Les commandes ayant reçu l’imprimatur de la Maison Blanche concernent des capacités militaires stratégiques au profit d’Israël, mais aussi de l’Arabie saoudite et des Emirats, trois Etats menacés à des degrés divers par les projets iraniens. Leur montant total s’élèverait à 10 milliards de dollars (7,67 milliards d’euros), dont près de la moitié consacrée à l’achat par les Emirats de vingt-cinq avions de chasse F-16, un marché incluant la formation de pilotes émiratis aux Etats-Unis.
Alors que Riyad (qui avait déjà bénéficié d’un faramineux contrat d’armement de plus de 29 milliards de dollars en 2010) pourra notamment acquérir des missiles sophistiqués, le type d’armes fournies à Israël est particulièrement significatif, puisqu’il comprend, selon M. Hagel, « des missiles antiradiation et des radars perfectionnés pour les chasseurs, des avions de ravitaillement en vol KC-135 et surtout des appareils de transport V-22 Osprey, que les Etats-Unis n’ont fourni à aucun autre pays ».

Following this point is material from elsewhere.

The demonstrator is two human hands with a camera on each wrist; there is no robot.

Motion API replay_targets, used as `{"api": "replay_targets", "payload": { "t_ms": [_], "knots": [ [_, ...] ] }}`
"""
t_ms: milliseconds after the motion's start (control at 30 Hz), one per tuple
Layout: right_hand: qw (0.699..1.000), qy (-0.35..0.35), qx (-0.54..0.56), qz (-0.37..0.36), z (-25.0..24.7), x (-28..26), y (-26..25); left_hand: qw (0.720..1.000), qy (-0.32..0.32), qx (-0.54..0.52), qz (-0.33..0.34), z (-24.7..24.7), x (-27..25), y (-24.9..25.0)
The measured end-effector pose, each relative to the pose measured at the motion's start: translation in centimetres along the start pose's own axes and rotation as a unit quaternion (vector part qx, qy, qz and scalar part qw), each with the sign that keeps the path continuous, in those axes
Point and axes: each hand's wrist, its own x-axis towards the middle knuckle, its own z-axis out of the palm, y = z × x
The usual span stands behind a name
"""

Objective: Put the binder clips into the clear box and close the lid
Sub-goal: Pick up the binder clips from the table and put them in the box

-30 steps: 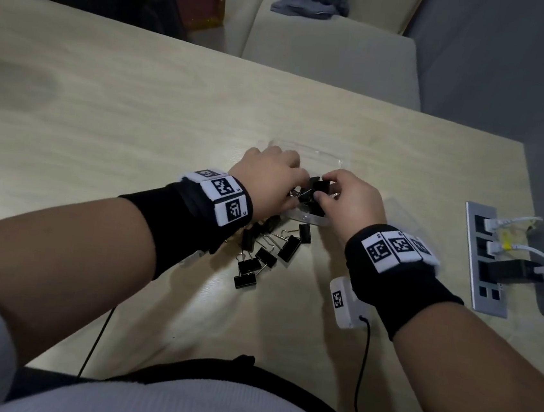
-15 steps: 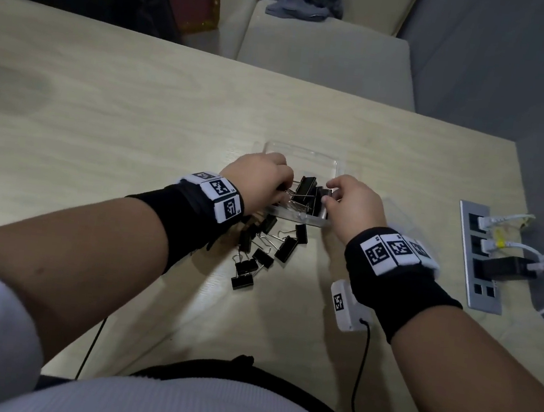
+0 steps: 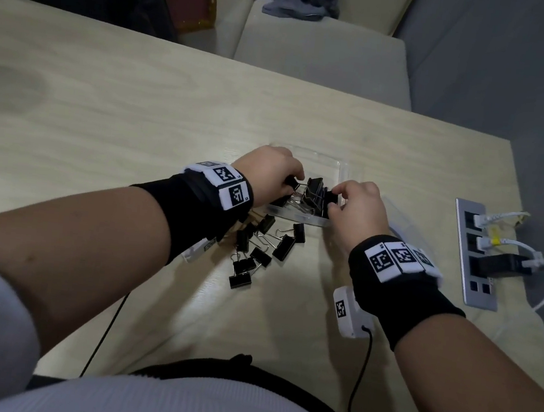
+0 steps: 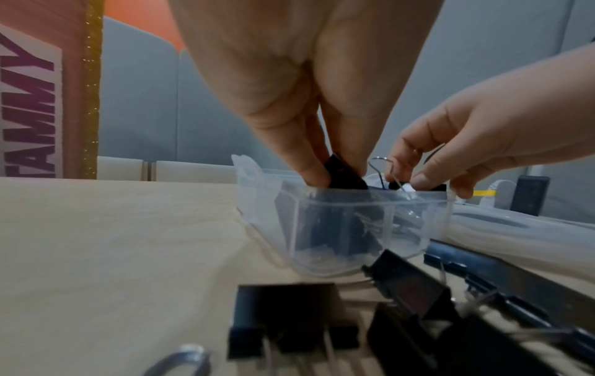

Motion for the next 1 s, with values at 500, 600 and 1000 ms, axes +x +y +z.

Cela fait plusieurs années qu’Israël réclamait en vain de pouvoir acheter des KC-135 – le président américain George Bush s’y était opposé en 2008 – afin de renouveler sa flotte vieillissante de Boeing 707 modifiés en avions ravitailleurs. La question du ravitaillement en vol des chasseurs bombardiers israéliens F-15 et F-16, qui auraient pour éventuelle mission d’aller détruire des sites iraniens, est l’un des principaux défis que doit relever Israël, même si l’option aérienne n’est pas la seule.

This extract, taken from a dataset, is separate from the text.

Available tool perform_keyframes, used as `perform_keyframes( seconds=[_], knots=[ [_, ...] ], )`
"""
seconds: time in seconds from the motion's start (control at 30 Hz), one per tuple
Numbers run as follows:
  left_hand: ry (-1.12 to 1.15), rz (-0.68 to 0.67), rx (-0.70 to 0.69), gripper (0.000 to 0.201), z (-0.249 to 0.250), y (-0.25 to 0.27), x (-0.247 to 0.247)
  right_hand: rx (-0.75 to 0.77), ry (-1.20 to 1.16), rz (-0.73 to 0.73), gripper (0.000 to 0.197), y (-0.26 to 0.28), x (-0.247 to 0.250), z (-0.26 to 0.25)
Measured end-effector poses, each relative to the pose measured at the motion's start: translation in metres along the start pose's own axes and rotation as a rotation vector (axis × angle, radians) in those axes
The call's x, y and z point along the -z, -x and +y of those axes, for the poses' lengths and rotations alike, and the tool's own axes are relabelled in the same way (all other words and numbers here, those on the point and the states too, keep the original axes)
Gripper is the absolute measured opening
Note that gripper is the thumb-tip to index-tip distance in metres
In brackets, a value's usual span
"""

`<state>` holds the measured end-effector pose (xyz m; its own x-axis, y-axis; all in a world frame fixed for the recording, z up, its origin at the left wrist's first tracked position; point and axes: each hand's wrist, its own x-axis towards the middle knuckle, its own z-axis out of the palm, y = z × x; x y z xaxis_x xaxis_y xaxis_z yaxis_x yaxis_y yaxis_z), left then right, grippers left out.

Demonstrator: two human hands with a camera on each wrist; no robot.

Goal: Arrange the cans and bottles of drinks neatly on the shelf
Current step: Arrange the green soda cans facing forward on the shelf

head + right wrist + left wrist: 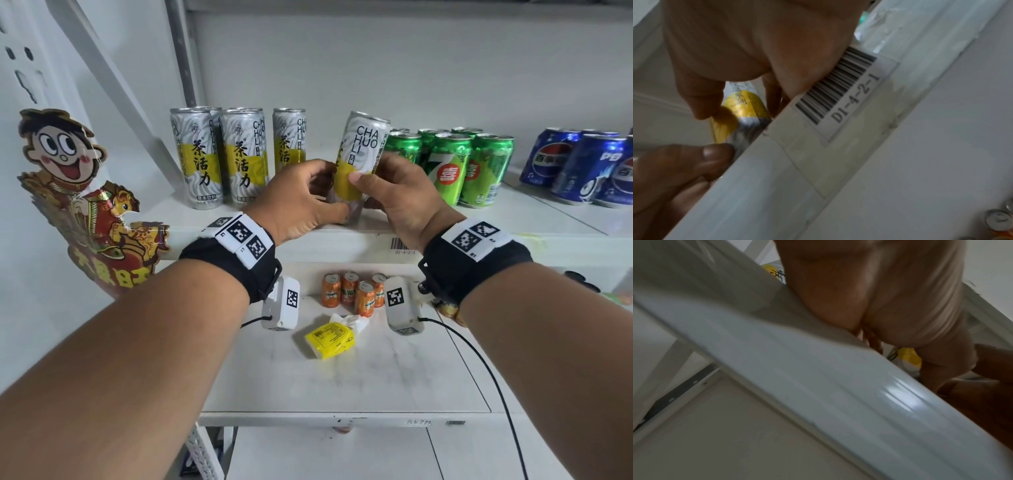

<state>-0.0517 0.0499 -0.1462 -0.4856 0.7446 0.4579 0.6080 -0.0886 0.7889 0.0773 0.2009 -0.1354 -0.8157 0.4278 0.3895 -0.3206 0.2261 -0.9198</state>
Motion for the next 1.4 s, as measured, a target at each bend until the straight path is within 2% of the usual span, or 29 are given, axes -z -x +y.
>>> perform_keyframes(
  seconds=[0.07,0.23,0.4,0.6,0.67,0.73,0.83,0.9,1.0,1.13,1.23,1.33,1.4],
  knots=[
    [-0.019,0.006,0.005,0.071,0.002,0.001,-0.001,0.017,0.036,-0.002,0.034,0.001,0.001,0.000],
    [-0.156,-0.050,0.049,0.060,0.003,0.001,-0.002,0.037,0.036,0.003,0.054,0.001,0.001,0.002],
    [-0.185,0.010,-0.013,0.058,0.001,0.001,-0.003,0.072,-0.017,-0.027,0.065,0.001,0.001,0.003],
    [-0.231,0.053,-0.042,0.055,0.001,0.000,-0.001,0.095,0.014,-0.030,0.032,0.005,0.000,0.004],
    [-0.232,0.027,-0.027,0.059,0.002,0.002,-0.001,0.071,0.055,-0.003,0.036,0.006,-0.002,0.000],
    [-0.243,-0.001,-0.017,0.071,0.004,0.004,-0.001,0.038,0.118,0.031,0.044,0.007,-0.004,-0.003],
    [-0.228,-0.004,-0.008,0.084,0.005,0.006,0.000,0.027,0.157,0.028,0.044,0.005,-0.009,-0.002],
    [-0.163,0.028,0.018,0.082,0.005,0.006,0.001,0.016,0.142,0.028,0.036,0.003,-0.012,-0.002],
    [-0.068,0.020,0.057,0.067,0.002,0.005,0.002,-0.048,0.036,0.056,0.015,0.000,-0.009,-0.002],
    [-0.090,-0.028,0.073,0.064,0.003,0.003,0.002,-0.102,-0.013,0.083,0.008,0.000,-0.006,-0.004],
    [-0.148,-0.074,0.071,0.062,0.004,0.006,0.003,-0.069,0.032,0.069,0.013,0.002,-0.007,-0.003],
    [-0.133,-0.081,0.058,0.060,0.005,0.007,0.005,-0.035,0.067,0.033,0.034,0.004,-0.009,-0.004],
    [-0.084,-0.070,0.062,0.069,0.003,0.007,0.007,-0.021,0.119,0.015,0.045,0.006,-0.010,-0.005]
  ],
)
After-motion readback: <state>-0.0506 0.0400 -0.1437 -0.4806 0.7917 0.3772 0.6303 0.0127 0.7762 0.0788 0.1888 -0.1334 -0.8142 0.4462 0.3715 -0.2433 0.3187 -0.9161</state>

De même, en acceptant de livrer des avions hybrides V-22 à Israël – l’Osprey, à la fois avion de transport et hélicoptère, est un appareil adapté aux opérations spéciales lointaines, comme celles menées par les Etats-Unis en Irak, en Afghanistan et en Libye –, Washington manifeste sa volonté, comme l’a souligné Chuck Hagel, de fournir à l’Etat juif « tout le soutien qui lui sera nécessaire pour maintenir sa supériorité militaire et aérienne face à tout Etat, coalition d’Etats ou acteurs non étatiques ».

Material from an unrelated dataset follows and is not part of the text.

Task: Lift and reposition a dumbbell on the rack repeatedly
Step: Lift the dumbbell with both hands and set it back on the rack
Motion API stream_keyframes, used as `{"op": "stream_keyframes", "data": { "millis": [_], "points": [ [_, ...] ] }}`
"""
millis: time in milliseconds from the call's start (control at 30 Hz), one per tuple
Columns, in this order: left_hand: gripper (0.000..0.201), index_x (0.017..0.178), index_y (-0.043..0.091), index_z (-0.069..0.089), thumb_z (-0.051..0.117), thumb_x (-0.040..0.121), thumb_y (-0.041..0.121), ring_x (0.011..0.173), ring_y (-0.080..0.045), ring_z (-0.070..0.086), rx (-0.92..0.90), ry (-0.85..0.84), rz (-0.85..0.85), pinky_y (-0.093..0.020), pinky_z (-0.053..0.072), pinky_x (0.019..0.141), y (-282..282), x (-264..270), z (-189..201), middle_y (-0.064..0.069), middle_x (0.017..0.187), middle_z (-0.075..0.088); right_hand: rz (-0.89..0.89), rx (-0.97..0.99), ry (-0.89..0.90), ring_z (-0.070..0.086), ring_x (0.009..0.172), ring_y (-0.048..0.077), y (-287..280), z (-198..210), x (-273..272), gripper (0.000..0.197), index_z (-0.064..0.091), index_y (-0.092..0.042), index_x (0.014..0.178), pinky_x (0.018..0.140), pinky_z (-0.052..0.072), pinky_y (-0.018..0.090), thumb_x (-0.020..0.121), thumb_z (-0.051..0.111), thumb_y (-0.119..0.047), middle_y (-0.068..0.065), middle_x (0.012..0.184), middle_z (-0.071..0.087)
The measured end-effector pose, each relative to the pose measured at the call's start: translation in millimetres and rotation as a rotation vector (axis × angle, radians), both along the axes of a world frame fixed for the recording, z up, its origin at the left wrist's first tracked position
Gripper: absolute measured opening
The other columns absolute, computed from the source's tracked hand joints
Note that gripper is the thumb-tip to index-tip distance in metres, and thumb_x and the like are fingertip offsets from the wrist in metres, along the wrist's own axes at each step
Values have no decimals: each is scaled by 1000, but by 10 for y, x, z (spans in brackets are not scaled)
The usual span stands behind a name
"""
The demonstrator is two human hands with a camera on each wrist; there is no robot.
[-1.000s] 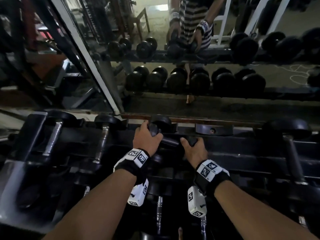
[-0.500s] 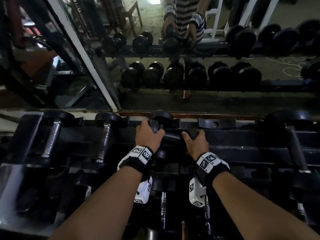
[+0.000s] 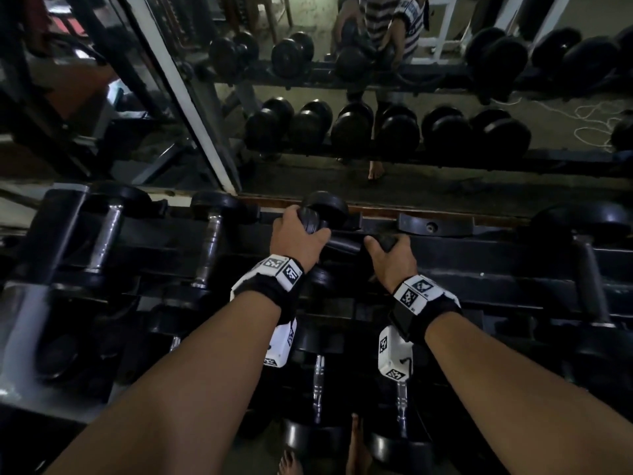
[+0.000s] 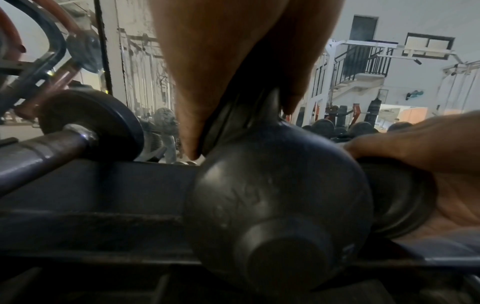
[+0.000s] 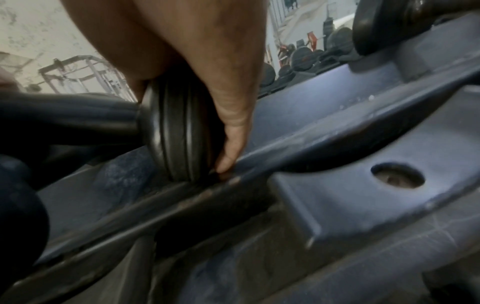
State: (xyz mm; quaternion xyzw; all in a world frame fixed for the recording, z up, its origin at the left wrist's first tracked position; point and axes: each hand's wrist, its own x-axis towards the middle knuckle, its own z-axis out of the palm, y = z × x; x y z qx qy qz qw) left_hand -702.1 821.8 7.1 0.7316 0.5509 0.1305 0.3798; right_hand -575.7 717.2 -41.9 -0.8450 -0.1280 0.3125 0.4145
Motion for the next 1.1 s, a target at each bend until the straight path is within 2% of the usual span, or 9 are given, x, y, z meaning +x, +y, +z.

Il n’en demeure pas moins que, comme le souligne le New York Times, Washington n’a toujours pas accepté de fournir à Israël les bombes ultrapuissantes GBU-57 AB, seules capables de détruire les installations profondément enfouies de l’usine d’enrichissement nucléaire iranienne de Fordow, située près de la ville sainte de Qom.